Exercise brief = Begin with the line that holds "left gripper right" and repeat each line after it exactly, ending with the last line of the listing.

___ Exercise material ___

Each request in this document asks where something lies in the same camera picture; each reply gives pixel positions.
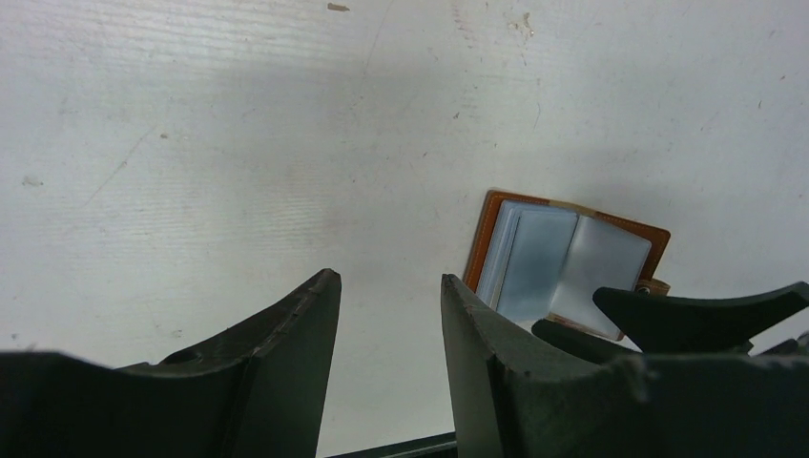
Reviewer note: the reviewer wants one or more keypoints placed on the brown leather card holder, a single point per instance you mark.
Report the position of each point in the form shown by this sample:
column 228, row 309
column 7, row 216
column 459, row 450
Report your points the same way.
column 538, row 259

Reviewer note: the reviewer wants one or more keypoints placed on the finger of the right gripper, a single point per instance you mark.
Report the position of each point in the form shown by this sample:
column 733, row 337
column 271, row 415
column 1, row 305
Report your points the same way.
column 662, row 324
column 579, row 344

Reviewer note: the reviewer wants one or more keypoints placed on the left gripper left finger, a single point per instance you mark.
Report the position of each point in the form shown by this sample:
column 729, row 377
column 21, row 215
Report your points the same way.
column 256, row 389

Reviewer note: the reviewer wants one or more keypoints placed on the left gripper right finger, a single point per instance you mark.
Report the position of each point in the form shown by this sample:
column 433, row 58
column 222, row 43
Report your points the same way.
column 513, row 395

___

Response to this task =
Reviewer note: the reviewer wants one or more keypoints placed on the left gripper right finger, a single point per instance you mark.
Report the position of each point in the form shown by this sample:
column 433, row 58
column 222, row 43
Report your points the same way.
column 513, row 395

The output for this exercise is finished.